Photo: Foix A et al., 2022, PLOS Computational Biology, CC-BY 4.0
A number of existing strains of SARS-CoV-2, as well as other future variants that could arise, have the potential to escape the immune system’s cytotoxic T cell response in some portion of the population. That’s the conclusion of a new modeling study publishing February 10th in PLOS Computational Biology by Antonio Martín-Galiano of the Carlos III Health Institute, Spain, and colleagues.
The T cell response in humans is genetically encoded by HLA molecules—this means different individuals have different HLAs, programmed to recognize invading pathogens based on different parts, or “epitopes” of the pathogens. With thousands of different HLA molecules in the human population and thousands of possible epitopes in any given virus, the experimental evaluation of the immune response of every human HLA allele to every viral variant is not feasible. However, computational methods can facilitate this task.
In the new study, researchers first determined the full set of epitopes from an original reference strain of SARS-CoV-2 from Wuhan, China. The team discovered 1,222 epitopes of SARS-CoV-2 that were associated with major HLA subtypes, covering about 90% of the human population; at least 9 out of every 10 people can launch a T cell response to COVID-19 based on these 1,222 epitopes.
Then, the researchers computationally analyzed whether any of 118,000 different SARS-CoV-2 isolates from around the world, described in a National Center for Biotechnology Information (NCBI) dataset, had mutations in these epitopes. 47% of the epitopes, they showed, were mutated in at least one existing isolate. In some cases, existing isolates had mutations in multiple epitope regions, but cumulative mutations never affected more than 15% of epitopes for any given HLA allele type.

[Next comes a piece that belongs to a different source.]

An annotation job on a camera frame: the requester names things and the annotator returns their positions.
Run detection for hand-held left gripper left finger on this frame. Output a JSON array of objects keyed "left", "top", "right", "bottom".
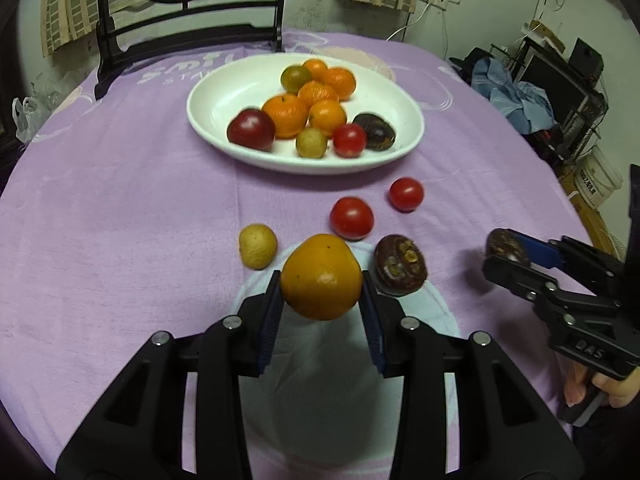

When the team analyzed susceptible alleles and the geographic origin of their respective escape isolates, the team found that they co-existed in some geographical regions—including sub-Saharan Africa and East and Southeast Asia—, suggesting potential genetic pressure on the cytotoxic T cell response in these areas.
“The accumulation of these changes in independent isolates is still too low to threaten the global human population,” the authors say. “Our protocol has identified mutations that may be relevant for specific populations and warrant deeper surveillance.”
However, Martín-Galiano notes that “unnoticed SARS-CoV-2 mutations” might in future “threaten the cytotoxic T response in human subpopulations”.